Every moment of every day there is more than we can speak or write of. And so many of us never realize. So many of us never live. The awareness is lost. The ability to see the facets of a single grain of sand let lone every line on those we love most faces is lost. And even fewer know that it is lost. We may be afraid of living, but having a life not lived is more terrifying than any pain we could find in life. For it’s a pain that cuts deep into our very spirit and doesn’t shed with time or body. And everyone I see who is blind, I am sad, sadder then the cancer child who didn’t live long, but tried everything once and might have found life in their few short years for.

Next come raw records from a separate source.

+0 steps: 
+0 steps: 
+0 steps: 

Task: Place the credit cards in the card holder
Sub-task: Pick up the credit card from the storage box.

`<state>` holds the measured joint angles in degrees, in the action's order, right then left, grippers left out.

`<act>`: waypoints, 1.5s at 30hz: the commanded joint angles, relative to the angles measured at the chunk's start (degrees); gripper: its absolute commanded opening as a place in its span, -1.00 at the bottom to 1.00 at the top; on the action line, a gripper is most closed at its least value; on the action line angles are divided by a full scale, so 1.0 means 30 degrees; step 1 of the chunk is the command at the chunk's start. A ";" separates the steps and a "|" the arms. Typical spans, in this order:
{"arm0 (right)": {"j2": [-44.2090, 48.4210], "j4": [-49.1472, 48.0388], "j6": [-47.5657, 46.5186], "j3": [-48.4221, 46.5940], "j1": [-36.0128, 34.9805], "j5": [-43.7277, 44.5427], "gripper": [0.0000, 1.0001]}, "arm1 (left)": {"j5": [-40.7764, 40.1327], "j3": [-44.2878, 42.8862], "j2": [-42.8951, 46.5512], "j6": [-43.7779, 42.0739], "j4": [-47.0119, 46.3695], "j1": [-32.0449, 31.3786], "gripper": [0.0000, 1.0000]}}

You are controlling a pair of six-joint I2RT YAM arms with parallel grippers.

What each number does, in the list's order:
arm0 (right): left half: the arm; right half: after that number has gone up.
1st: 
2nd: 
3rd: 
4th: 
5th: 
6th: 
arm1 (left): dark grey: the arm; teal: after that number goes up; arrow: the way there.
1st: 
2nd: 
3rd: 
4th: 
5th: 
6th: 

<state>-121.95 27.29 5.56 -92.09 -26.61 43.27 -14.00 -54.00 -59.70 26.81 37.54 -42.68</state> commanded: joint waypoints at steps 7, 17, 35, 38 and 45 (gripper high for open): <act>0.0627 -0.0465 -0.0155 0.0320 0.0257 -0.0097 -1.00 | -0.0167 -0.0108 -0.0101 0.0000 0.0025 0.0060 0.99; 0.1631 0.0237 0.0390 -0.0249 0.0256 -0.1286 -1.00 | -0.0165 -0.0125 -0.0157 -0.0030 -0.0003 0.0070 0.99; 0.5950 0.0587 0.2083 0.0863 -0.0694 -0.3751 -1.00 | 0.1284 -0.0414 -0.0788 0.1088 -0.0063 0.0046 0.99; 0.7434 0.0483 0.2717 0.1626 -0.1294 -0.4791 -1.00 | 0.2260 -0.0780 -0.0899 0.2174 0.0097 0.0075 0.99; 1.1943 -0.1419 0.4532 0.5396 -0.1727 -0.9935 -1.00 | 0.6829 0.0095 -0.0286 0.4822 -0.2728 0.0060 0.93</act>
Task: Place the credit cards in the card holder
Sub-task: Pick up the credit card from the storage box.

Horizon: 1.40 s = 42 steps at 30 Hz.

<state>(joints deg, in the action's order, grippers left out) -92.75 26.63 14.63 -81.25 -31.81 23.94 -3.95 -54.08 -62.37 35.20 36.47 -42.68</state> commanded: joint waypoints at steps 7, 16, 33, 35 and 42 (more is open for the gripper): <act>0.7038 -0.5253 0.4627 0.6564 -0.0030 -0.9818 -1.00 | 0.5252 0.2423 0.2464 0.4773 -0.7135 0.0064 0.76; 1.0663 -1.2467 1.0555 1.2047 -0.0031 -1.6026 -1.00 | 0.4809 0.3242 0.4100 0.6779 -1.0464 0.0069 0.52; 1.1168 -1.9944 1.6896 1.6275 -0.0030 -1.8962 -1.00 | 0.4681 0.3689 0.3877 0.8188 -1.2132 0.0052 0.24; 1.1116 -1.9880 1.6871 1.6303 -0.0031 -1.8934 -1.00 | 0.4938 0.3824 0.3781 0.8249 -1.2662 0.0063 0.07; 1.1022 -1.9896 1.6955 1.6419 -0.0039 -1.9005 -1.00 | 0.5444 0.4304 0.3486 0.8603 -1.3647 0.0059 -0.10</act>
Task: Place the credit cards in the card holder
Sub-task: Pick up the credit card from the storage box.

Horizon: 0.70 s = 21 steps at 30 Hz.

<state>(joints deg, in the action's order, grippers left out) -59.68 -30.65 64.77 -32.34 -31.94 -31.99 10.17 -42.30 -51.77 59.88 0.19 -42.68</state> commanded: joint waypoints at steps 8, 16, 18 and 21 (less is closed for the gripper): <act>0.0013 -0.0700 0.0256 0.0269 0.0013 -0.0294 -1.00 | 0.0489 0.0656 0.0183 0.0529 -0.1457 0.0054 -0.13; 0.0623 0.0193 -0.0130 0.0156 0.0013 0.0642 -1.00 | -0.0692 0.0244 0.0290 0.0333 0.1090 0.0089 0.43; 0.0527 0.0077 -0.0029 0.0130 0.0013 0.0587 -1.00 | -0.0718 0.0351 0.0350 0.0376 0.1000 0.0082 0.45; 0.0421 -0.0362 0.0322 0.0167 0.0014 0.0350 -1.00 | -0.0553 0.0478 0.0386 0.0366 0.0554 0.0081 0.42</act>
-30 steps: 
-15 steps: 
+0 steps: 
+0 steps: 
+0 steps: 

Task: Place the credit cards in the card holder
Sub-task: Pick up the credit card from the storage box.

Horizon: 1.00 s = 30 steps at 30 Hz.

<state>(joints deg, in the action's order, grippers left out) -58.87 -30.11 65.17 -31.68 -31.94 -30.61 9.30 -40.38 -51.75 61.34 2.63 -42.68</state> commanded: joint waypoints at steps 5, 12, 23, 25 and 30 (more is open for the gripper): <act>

My Mom’s brother died the other night (he never woke up). Having issues with substances I have not heard the final cause of death but mostly likely his heart gave out (men in the Roissier family have heart issues) and he had some alcohol issues in the past. He wasn’t fifty yet. He was the youngest child of Grammy Gail. She’s lost two of her children in less than three years. I’m sad, so sad for her. For my aunts who have lost their little brother. And for my uncle because from what he told me, he wasn’t sure that he ever lived. He was lost, so damn lost. And that I’ve no words for because pain is sometimes deeper than words. I dearly hope he is found peace wherever he is and that he did not feel that he wasn’t loved in his last moments.
“Of all sad words of tongue or pen, the saddest are these, ‘It might have been.”